Semana Santa: Procissões são «sermões silenciosos»
Durante a Quaresma e a Semana Santa, as arte nas procissões religiosas são “sermões silenciosos”, disse o c cónego José Paulo Abreu, da arquidiocese de Braga.

“São João Damasceno dizia que a arte são sermões silenciosos, são uma Bíblia sem palavras. E há coisas que não precisam de palavras. Está tudo dito na simbólica, na iconografia, nas vestes, no silêncio”, explica o responsável pelo Cabido da Sé de Braga.
Professor da Faculdade de Teologia convida a participar nas procissões que enchem as ruas da cidade de Braga, em especial durante a Semana Santa que tem início na segunda-feira, dia 30, e a descobrir “o ambiente contagioso que ali se vive”.

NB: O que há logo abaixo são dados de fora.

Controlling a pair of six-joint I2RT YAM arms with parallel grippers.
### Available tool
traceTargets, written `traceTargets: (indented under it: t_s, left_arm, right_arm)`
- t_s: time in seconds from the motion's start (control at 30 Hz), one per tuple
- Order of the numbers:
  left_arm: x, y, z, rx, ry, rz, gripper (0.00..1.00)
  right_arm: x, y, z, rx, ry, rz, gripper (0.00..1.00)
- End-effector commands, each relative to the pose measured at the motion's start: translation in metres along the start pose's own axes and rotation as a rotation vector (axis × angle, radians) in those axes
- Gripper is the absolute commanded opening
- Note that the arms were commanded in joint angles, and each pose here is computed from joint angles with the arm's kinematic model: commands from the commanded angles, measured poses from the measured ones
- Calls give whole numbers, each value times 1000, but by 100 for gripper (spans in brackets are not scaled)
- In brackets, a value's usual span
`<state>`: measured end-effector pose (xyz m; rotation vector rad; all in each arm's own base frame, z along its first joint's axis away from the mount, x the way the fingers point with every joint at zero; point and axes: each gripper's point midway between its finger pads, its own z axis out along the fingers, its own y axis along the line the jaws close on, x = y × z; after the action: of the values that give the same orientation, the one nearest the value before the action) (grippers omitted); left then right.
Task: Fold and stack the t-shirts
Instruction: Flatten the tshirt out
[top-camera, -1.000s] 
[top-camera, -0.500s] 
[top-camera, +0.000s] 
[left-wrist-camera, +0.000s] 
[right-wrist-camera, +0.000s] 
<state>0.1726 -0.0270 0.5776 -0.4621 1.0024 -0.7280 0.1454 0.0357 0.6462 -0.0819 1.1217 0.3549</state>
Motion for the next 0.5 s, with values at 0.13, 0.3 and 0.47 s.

“É necessário vivê-las para se perceber que não é normal haver-se tanto milhares de pessoas sem abrir a boca, num ambiente contagioso e que se vai criando”, relata.
Desde a procissão que recorda a ‘entrada triunfal’ de Jesus em Jerusalém, no Domingo de Ramos, a procissão da Burrinha na quarta-feira, dia 1, a procissão Ecce Homo na Quinta-feira santa, a procissão do enterro na Sexta-feira santa, que recriam todo o relato da Paixão de Jesus, “recriam o caminho feito por Jesus”.

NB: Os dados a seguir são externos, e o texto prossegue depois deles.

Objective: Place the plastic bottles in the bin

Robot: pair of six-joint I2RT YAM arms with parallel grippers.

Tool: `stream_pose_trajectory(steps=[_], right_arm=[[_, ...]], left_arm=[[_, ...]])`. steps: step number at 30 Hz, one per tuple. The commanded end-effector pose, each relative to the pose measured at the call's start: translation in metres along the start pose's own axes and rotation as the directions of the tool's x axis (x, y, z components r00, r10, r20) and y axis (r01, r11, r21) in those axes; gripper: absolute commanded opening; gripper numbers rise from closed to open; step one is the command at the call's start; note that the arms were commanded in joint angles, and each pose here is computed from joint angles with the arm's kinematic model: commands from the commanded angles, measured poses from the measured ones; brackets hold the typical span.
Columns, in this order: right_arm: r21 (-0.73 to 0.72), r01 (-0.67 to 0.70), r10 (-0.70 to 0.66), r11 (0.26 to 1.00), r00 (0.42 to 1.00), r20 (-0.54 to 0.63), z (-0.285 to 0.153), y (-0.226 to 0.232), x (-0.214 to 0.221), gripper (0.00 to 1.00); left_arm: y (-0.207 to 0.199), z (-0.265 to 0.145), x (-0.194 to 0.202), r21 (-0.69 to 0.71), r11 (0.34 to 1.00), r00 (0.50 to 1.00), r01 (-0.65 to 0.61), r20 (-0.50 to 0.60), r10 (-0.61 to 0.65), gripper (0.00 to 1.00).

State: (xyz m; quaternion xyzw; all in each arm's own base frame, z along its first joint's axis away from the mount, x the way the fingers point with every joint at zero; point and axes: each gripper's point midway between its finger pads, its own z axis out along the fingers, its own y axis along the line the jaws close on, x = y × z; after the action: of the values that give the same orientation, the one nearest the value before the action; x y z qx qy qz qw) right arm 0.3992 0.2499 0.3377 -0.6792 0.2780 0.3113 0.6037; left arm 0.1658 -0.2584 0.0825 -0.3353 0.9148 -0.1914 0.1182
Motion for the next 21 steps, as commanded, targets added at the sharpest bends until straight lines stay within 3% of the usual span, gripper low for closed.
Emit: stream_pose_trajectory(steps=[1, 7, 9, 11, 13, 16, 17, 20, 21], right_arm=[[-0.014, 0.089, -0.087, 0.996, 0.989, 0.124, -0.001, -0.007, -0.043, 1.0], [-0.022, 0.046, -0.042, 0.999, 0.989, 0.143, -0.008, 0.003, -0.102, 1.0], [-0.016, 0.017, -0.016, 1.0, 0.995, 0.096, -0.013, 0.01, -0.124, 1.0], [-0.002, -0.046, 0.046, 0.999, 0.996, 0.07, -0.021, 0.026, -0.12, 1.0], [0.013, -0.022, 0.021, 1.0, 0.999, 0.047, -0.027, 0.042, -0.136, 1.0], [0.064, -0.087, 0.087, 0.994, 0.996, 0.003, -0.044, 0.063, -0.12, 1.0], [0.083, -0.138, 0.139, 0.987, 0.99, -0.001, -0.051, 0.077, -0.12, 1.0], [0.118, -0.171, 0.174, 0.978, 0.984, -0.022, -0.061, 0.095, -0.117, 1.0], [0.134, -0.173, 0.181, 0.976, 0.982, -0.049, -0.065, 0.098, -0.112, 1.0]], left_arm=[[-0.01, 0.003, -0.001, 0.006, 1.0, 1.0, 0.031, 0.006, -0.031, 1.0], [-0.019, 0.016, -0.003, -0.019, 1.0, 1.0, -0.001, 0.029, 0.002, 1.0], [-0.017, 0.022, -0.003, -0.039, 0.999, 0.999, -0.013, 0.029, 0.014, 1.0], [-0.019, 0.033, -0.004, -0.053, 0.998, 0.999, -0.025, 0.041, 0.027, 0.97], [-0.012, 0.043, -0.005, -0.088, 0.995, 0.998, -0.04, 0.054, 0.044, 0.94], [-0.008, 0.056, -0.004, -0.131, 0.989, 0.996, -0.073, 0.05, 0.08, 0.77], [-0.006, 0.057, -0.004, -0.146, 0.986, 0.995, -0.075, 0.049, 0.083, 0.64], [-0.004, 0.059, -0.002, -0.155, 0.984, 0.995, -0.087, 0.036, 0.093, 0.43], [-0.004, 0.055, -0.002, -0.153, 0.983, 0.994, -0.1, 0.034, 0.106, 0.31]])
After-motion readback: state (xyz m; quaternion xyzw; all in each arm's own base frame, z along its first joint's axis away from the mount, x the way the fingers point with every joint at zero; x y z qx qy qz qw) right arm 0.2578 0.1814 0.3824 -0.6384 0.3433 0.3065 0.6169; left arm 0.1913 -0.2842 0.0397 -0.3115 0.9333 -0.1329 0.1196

“A procissão do enterro, organizada pelo Cabido da Sé, acontece num silêncio absoluto entre milhares de pessoas. É espantoso. O silêncio, a luz contida, a concentração e o ar pungido das pessoas, é algo chocante”, recorda.
O programa ECCLESIA, com emissão ao sábado na Antena 1, está, ao longo da Quaresma, a conhecer as tradições que a Arquidiocese de Braga organiza, num caminho feito com o cónego José Paulo Abreu.
O responsável dá conta que o Rito Bracarense marca algumas celebrações neste tempo – por exemplo na procissão da ‘Entrada triunfal’ em Jerusalém, no Domingo de Ramos:
“Na chegada à Catedral, o arcebispo bate com o bastão três vezes na porta, e ouve-se: ‘Quem é que está aí a bater à porta?’, ‘É o Rei da Glória?, ‘Mas quem é esse Rei da Glória?’, e repete-se essa coreografia, enquanto se atiram folhas dos ramos de oliveira, e há toda uma coreografia das crianças”, indica.
Também a cerimónia do Lava-pés, na Quinta-feira santa, convida “pessoas de instituições” locais, tornando o ato “muito simbólico”, e o rito Bracarense manifesta-se ainda na Sexta-feira Santa com a Adoração da Cruz.
“Nesta cerimónia, depois da Adoração da Cruz, temos a uma chamada Procissão Teofórica: dentro de uma urna são metidas a Eucaristia e uma Bíblia, e a urna é levada, desde o altar principal, para uma capela ao lateral, que é a capela da Senhora do Sameiro, indicando que Eucaristia está lá, a Bíblia está lá, mas há como que algum encobrimento, para despontar radioso, no Domingo de Páscoa”, conta.
O cónego José Paulo Abreu regista outro momento, usual na tradição em Braga, de se visitarem “sete igrejas” após a celebração do Lava-pés e da Missa da Ceia do Senhor.
“Tem uma raiz histórica no que se fazia nas igrejas de Roma, quando as pessoas eram convidadas a frequentar sete igrejas para passarem pelas Portas Santas. Isto traduziu-se na visita às igrejas, que se faz em Braga. Tem início na Sé e passa pela igreja da Misericórdia, depois Santa Cruz, a igreja dos Terceiros – uma igreja franciscana que fica aqui ao pé da Arcada – depois a igreja do Salvador, a igreja do Pópulo e a igreja da Conceição”, apresenta.
O responsável destaca ainda a procissão da Burrinha, que acontece na quarta-feira Santa, que ajuda de forma “catequética” a traduzir o Antigo Testamento.
“É uma forma inteligente de repropor de forma muito interessante e pedagógica o Antigo Testamento, e entendermos toda a história do povo de Israel, a aliança entre Deus e o seu povo, como é que Deus foi conduzindo o seu povo, quem é que foi enviando. A burrinha é a que Nossa Senhora montou antes de nascer Jesus, e trata-se de um momento catequético muito interessante”, indica.
A conversa com o cónego José Paulo Abreu vai ser emitida no programa ECCLESIA, na Antena 1, no sábado, às 06h00.